Pensieri, parole, visioni, fragili come i più sottili e slanciati dei tacchi a spillo. Una rubrica firmata M.me Red.
Oggi, 10 maggio 2015, si festeggia la festa della mamma, e la vostra M.me Red non può fare finta di nulla… dopo tutto anche io ho una mamma!
Pensando alle tante figure di madri che ricorrono nella letteratura del Giappone contemporaneo, non si può non parlare di Chōji, Il figlio della fortuna, di Tsushima Yūko (1947 –). Figlia di Dazai Osamu, i suoi lavori ruotano quasi ossessivamente attorno al problema dell’identità di genere in rapporto ai suoi aspetti più fisici, alla funzione riproduttiva, alla gravidanza, evento traumatico con il quale donna nel suo processo di maturazione non può evitare di confrontarsi. Anche altre scrittrici, Kōno Taeko e Hirabayashi Taiko per esempio, hanno creato personaggi femminili che si ritraggono di fronte alla maternità o, se l’accettano, rifiutano di essere “buone madri”. Questa esperienza diventa così il campo di battaglia sul quale le donne combattono per essere riconosciute come persone, sfidando le norme sociali che limitano la loro libertà scelta. Tsushima è andata oltre, esplorando proprio ne Il figlio della fortuna, il complesso rapporto madre-figlia.

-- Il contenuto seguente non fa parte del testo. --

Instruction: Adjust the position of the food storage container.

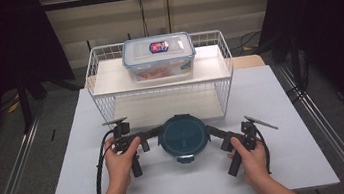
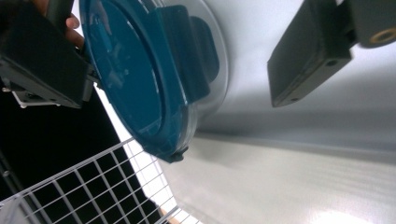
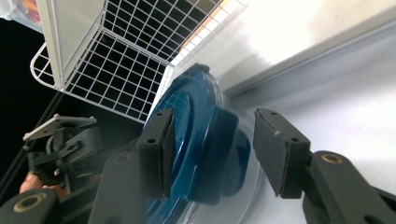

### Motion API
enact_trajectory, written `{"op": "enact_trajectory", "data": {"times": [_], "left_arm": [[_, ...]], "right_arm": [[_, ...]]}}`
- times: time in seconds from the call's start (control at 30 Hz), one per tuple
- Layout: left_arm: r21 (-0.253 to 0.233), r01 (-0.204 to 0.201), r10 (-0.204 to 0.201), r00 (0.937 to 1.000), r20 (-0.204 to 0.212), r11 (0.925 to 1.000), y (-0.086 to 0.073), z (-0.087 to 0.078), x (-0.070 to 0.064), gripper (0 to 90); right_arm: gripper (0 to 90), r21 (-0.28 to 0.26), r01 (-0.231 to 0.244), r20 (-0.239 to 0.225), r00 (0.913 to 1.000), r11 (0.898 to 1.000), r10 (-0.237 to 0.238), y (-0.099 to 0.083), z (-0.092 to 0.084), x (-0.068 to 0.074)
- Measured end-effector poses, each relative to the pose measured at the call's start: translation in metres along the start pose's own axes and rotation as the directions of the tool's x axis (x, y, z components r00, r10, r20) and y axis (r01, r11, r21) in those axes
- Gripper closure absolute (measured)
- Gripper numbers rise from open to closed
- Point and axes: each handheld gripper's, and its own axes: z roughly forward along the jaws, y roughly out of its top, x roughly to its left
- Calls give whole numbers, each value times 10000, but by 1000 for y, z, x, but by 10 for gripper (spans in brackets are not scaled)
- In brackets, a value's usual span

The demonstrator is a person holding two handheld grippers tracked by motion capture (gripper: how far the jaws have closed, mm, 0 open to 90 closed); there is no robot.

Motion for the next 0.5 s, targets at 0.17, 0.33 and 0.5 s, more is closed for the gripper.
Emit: {"op": "enact_trajectory", "data": {"times": [0.17,0.33,0.5], "left_arm": [[154,459,-461,9989,124,9988,-4,5,3,86],[367,516,-512,9986,-118,9980,-9,9,5,125],[343,675,-673,9977,-80,9971,-13,12,5,166]], "right_arm": [[474,30,-68,-33,10000,10000,68,-3,3,0],[488,156,-81,14,10000,9998,81,-6,5,-1],[506,205,-226,22,9997,9995,226,-8,7,-1]]}}
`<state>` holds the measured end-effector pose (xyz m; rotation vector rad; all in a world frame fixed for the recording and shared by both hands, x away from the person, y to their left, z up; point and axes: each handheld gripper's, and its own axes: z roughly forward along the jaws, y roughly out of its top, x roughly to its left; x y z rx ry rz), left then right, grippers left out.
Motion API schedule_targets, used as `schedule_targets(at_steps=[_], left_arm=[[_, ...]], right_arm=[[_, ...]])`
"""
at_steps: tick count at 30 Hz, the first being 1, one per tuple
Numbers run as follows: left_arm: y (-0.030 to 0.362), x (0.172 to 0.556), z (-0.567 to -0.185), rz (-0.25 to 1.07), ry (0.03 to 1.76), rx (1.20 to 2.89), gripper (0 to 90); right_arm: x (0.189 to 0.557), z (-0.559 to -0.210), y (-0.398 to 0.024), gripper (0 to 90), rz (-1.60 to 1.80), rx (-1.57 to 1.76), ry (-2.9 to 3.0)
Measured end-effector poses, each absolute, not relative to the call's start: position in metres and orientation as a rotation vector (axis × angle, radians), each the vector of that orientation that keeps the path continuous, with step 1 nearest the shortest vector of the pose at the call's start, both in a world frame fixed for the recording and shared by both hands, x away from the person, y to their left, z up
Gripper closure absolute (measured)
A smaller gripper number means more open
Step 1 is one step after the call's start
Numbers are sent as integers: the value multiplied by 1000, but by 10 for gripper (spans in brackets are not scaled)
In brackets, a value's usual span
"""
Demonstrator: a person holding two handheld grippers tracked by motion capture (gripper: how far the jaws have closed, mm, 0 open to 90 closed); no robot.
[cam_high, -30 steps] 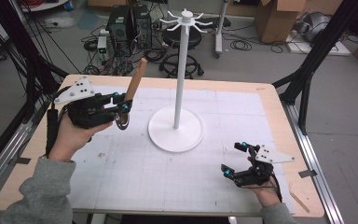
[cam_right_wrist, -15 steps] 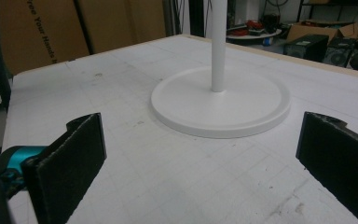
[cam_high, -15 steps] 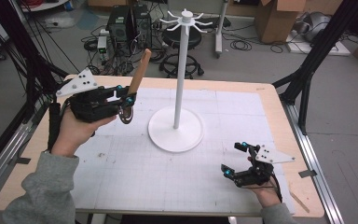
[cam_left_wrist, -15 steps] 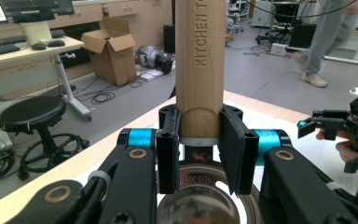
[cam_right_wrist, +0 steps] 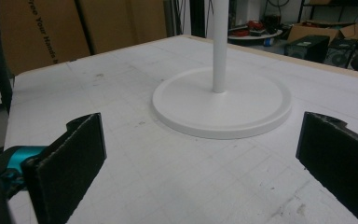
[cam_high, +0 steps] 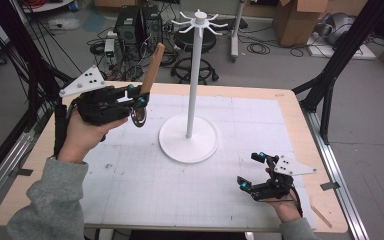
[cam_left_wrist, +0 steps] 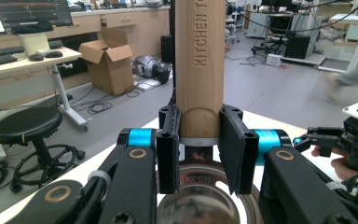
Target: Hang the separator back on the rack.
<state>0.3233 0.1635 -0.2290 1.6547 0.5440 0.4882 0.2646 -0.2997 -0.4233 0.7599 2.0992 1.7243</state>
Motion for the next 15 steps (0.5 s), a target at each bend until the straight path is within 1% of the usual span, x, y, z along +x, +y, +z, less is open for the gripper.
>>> schedule_targets(at_steps=[15], left_arm=[[156,332,-217,494,542,1651,694]], right_arm=[[262,-423,-304,6,1724,778,2085]])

Kōko, la protagonista, è divorziata. Trascura se stessa, la casa. E’ molto poco “materna” nei confronti della figlia adolescente, Kayako, che infatti preferisce la casa perfettamente ordinata della zia. Kōko, convinta di essere incinta del proprio amante, decide di portare a termine la gravidanza. Un figlio concepito al di fuori del vincolo matrimoniale, da crescere con l’aiuto di Kayako, rappresenta per lei la possibilità di costruire un nuovo nucleo famigliare, non convenzionale, ma autentico. Ancor di più è inconsapevole gesto di sfida al perbenismo ipocrita della madre e del suo alter ego, la sorella maggiore. A loro rimprovera infatti le scelte di vita e il fatto di averla sempre rifiutata. La madre le ha negato amore e comprensione, ma soprattutto le ha impedito di sviluppare la fiducia in se stessa. E’ la determinazione a non conformarsi a quel modello che ha mosso i passi di Kōko dall’adolescenza all’età adulta.
Eppure questa gravidanza “trasgressiva” nasconde il desiderio inconscio di ritrovare la madre. Kōko durante i mesi d’attesa, mentre il suo ventre si ingrossa, sogna. Il sogno non la conduce alla madre reale, ma in un paesaggio che simboleggia l’esperienza stessa della maternità. Sogna oceani sconfinati, nei quali ogni tensione sembra sciogliersi, vinta dalla dolcezza dei ricordi.
Alla fine la gravidanza si rivela isterica. Tuttavia questa esperienza ha reso Kōko più forte: ora sa di essere in grado di sfidare una società che la vuole costretta entro i confini angusti di un ruolo prestabilito. Ha anche acquistato la sicurezza necessaria a lottare per la figlia che ha perduto, per costruire con lei un rapporto nuovo, un legame libero dall’umiliante eredità patriarcale.
Nel romanzo Tsushima si concentra sul potenziale positivo della maternità, “de-istituzionalizzata” e riconsegnata alla donna, finalmente libera di sceglierla o di rifiutarla. Kōko è una delle tante “eroine passive” che abitano le sue storie: abbandonate dagli amanti, ossessionate da figure materne troppo ingombranti, apparentemente deboli, sono invece capaci di trasformare la propria stessa passività in una forma di resistenza. Kōko punta i piedi e rifiuta i passaggi che tradizionalmente definiscono la maturazione della donna, primo fra tutti l’abbandono dell’infanzia per la piena femminilità, per la maternità.
Le donne protagoniste dei lavori di Tsushima sono ormai libere dalle costrizioni della tradizione e della struttura famigliare, devono però affrontare il difficile compito di riempire il vuoto socio-culturale che si è creato con l’emancipazione. I vecchi valori non vengono più rispettati, e i nuovi non riescono ancora a rimpiazzarli. L’unica scelta possibile è quella di abbracciare la frammentazione e l’incompletezza che sono il segno di un’identità femminile non ancora pienamente elaborata. Siamo un corpo che dà forma ad altri corpi e che nel processo deve riuscire a conservare i suoi confini, siamo madri che alle figlie possono soltanto offrire la propria storia.